EXERCISE DIRECTIONS: Your answer should be every line with the word "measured", copied from the data below.

SOURCE MATERIAL:
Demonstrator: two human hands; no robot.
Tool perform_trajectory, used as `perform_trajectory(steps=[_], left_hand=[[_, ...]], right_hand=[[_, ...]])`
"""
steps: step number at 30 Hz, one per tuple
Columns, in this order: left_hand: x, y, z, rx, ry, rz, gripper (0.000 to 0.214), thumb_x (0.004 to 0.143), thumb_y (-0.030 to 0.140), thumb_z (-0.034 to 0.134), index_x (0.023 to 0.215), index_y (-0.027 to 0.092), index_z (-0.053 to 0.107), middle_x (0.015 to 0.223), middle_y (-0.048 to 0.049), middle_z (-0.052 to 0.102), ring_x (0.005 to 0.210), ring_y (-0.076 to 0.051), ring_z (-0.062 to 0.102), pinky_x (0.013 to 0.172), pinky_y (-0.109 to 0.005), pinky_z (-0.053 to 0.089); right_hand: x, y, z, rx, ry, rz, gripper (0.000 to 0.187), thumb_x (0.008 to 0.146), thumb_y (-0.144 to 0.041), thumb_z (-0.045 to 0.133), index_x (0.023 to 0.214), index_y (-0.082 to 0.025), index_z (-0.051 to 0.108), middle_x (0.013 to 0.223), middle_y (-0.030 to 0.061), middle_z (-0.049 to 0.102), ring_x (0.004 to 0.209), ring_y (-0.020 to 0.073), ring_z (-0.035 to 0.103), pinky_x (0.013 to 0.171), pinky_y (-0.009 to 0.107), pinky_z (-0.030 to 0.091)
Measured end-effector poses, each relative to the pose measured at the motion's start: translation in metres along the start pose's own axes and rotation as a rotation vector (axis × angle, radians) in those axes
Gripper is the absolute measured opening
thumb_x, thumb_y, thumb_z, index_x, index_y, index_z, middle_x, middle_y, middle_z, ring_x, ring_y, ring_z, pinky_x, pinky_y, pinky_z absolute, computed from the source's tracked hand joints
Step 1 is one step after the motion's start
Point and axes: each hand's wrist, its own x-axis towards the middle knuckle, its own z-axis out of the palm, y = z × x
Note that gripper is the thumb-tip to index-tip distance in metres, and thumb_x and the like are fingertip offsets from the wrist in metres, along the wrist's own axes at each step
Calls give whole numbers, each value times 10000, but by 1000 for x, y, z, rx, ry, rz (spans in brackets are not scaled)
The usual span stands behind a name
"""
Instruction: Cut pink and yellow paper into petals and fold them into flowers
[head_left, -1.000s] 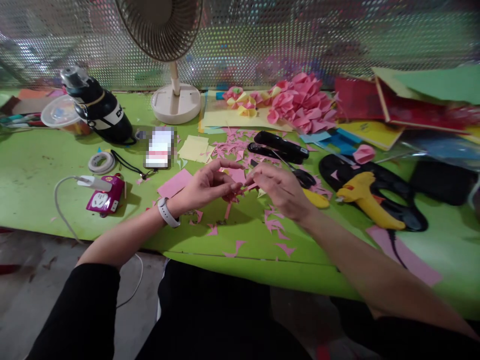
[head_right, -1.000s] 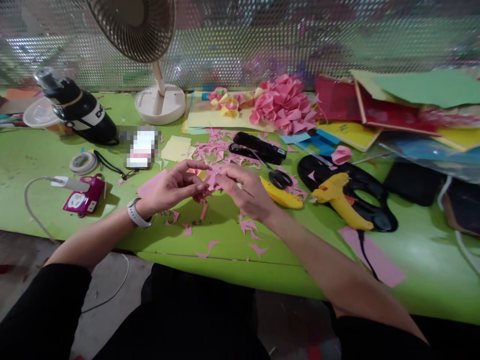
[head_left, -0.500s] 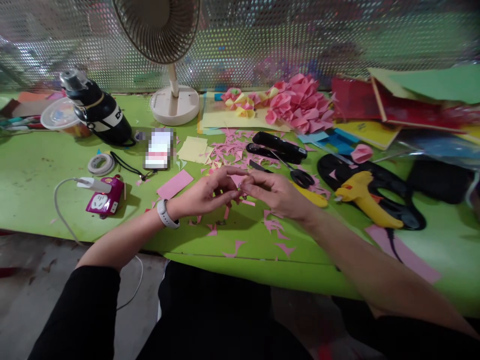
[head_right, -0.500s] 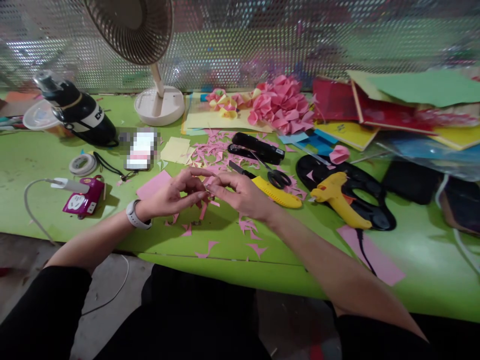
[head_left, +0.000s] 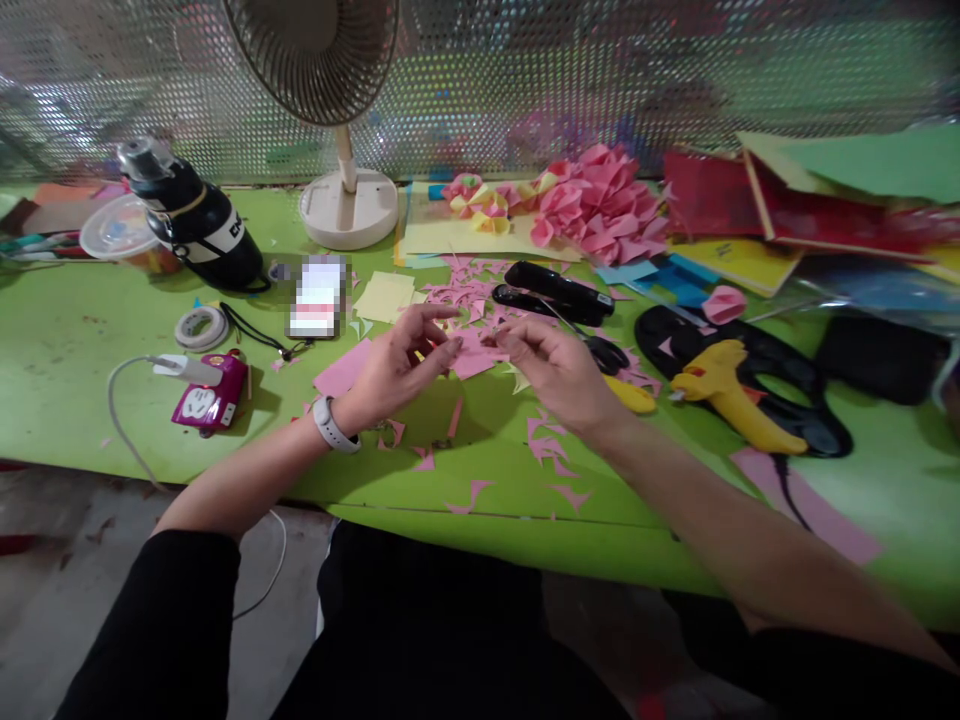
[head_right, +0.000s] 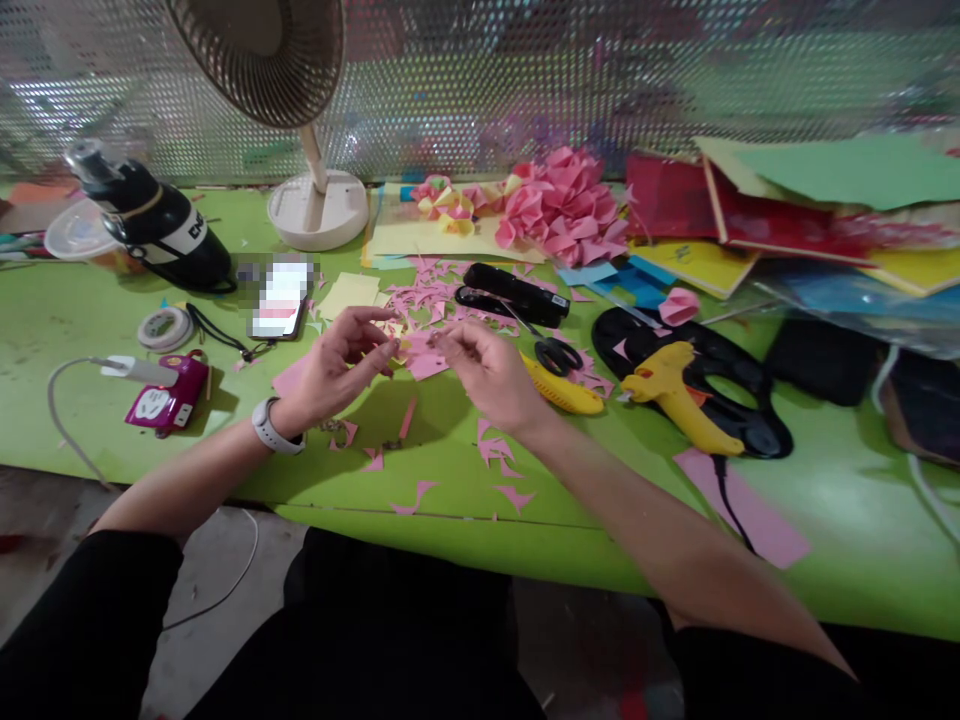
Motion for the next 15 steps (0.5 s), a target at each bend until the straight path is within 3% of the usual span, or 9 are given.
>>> perform_trajectory(steps=[3,5,7,12,15], left_hand=[[-1,8,3,-103,-103,-131,274,943,378,615,989,124,706,756,-38,680,630,-82,633,578,-189,502],[-2,13,5,-194,-227,-243,311,934,411,622,909,121,730,665,-19,659,546,-70,603,515,-178,462],[-3,17,7,-277,-275,-323,338,922,439,632,875,120,735,639,-15,659,508,-66,589,485,-176,433],[-3,15,9,-374,-285,-415,331,904,437,658,904,117,744,614,-8,655,491,-65,587,471,-175,408],[-2,11,10,-501,-207,-479,276,899,386,672,1000,135,727,631,15,652,488,-58,586,476,-171,416]], right_hand=[[1,7,1,-40,159,-56,363,912,-582,601,839,-231,656,985,61,668,902,208,632,774,351,516],[1,10,3,-96,201,-130,342,927,-554,593,824,-231,639,1000,65,668,941,216,637,796,363,525],[0,11,5,-177,230,-222,302,949,-499,585,811,-232,619,980,64,666,968,223,637,839,388,524],[-4,6,10,-261,282,-353,234,977,-396,566,810,-234,587,981,63,654,974,221,640,858,412,528],[-5,5,11,-270,276,-417,189,980,-350,570,830,-237,588,989,58,654,999,220,640,861,410,533]])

RESPONSE FOR THIS EXERCISE:
Measured end-effector poses, each relative to the pose measured at the motion's start: translation in metres along the start pose's own axes and rotation as a rotation vector (axis × angle, radians) in those axes
Gripper is the absolute measured opening

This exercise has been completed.